*Task details*. The lines below, from the one holding "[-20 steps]" through the one holding "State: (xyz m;", are to be restated word for word, with all images left out.
---- Supplied material
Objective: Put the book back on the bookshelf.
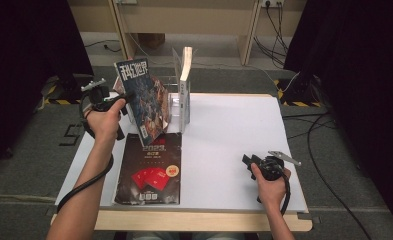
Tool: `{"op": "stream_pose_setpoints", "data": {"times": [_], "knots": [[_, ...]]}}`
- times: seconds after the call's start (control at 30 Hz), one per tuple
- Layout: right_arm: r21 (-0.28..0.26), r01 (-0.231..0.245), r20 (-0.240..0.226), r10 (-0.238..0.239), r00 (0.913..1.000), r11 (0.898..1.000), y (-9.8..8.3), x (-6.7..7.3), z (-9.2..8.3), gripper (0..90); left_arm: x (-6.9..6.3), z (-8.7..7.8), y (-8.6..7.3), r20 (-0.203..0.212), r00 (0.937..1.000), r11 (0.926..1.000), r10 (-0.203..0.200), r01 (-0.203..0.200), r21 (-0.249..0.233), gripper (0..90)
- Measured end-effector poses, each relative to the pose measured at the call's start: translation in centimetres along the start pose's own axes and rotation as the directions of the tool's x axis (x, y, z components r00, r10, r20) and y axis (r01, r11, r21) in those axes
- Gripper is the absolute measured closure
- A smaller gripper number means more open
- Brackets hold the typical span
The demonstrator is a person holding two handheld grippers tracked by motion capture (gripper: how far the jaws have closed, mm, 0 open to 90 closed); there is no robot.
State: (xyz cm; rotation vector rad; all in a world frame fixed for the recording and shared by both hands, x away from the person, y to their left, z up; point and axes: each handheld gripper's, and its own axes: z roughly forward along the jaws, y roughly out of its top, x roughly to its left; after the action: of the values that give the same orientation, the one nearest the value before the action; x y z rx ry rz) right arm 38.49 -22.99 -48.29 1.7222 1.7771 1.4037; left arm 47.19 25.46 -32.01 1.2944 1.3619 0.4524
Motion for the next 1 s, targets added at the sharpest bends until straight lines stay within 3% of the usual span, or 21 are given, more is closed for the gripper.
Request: {"op": "stream_pose_setpoints", "data": {"times": [0.47, 0.7, 0.9, 1.0], "knots": [[0.001, 0.005, 0.001, -0.005, 1.0000, 1.000, -0.1, -0.2, 0.1, 55.3, -0.8, 2.8, 2.9, -0.048, 0.9986, 0.9983, 0.020, -0.023, -0.053, 82.2], [-0.003, 0.001, -0.002, -0.001, 1.0000, 1.000, 0.0, -0.2, 0.0, 55.3, -0.9, 4.7, 4.5, -0.109, 0.9927, 0.9936, 0.053, -0.063, -0.094, 82.2], [0.004, 0.011, -0.002, -0.011, 0.9999, 1.000, -0.2, -0.3, 0.1, 55.3, -0.1, 6.8, 3.8, -0.167, 0.9794, 0.9829, 0.113, -0.135, -0.126, 82.1], [0.001, 0.020, -0.005, -0.020, 0.9998, 1.000, -0.2, -0.1, 0.1, 55.3, 1.0, 7.7, 3.0, -0.184, 0.9780, 0.9867, 0.099, -0.121, -0.109, 82.1]]}}
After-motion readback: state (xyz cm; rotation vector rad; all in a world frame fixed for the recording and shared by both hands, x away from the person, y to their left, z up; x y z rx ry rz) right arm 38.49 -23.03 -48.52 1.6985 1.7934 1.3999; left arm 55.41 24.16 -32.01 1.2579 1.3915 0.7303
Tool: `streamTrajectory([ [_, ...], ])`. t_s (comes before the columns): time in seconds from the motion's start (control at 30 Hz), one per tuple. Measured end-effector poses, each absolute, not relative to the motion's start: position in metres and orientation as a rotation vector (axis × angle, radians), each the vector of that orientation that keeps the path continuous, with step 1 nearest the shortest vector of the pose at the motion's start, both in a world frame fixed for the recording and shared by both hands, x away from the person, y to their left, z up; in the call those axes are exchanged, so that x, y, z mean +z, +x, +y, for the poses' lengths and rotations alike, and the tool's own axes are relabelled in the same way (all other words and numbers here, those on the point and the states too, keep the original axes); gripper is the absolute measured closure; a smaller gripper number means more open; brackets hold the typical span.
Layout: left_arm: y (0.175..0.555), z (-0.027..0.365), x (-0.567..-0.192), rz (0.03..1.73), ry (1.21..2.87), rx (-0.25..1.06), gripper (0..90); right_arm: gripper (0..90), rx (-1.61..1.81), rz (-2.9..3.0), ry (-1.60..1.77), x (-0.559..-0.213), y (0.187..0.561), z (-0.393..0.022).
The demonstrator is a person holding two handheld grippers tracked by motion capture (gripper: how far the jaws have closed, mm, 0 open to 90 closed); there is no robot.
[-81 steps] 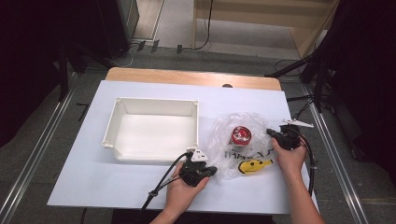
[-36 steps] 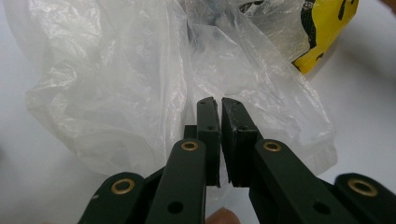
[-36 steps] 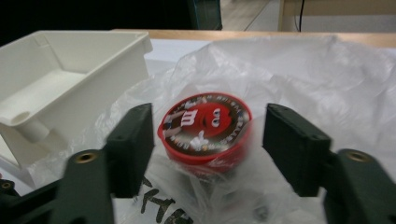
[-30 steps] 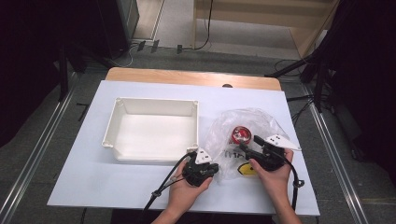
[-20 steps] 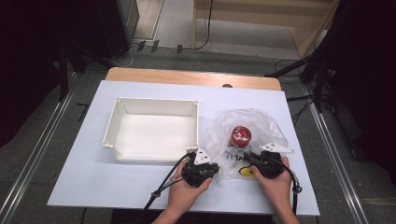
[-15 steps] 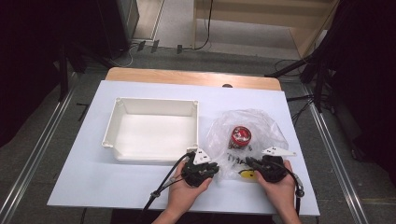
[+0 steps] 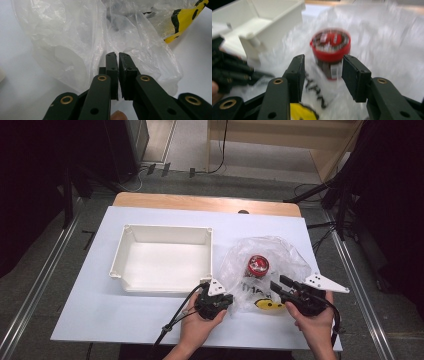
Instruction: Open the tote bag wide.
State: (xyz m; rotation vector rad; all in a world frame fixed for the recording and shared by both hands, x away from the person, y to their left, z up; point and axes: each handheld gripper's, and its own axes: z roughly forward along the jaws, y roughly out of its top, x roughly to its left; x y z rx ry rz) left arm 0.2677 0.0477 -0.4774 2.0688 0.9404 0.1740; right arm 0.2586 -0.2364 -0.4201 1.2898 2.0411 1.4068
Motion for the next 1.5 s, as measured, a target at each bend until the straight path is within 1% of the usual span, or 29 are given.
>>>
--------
*Result for this task*.
[-20 steps] 
[-15 steps] 
[+0 steps] 
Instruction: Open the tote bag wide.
State: (xyz m; rotation vector rad; all in a world frame fixed for the recording and shared by both hands, x away from the person, y to their left, z up; point and axes: each handheld gripper's, and its own axes: z roughly forward along the jaws, y roughly out of its top, x roughly to its left; x y z rx ry rz) left arm 0.2677 0.0477 -0.4774 2.0688 0.9404 0.1740; right arm 0.2586 -0.2364 -0.4201 1.2898 2.0411 1.4068

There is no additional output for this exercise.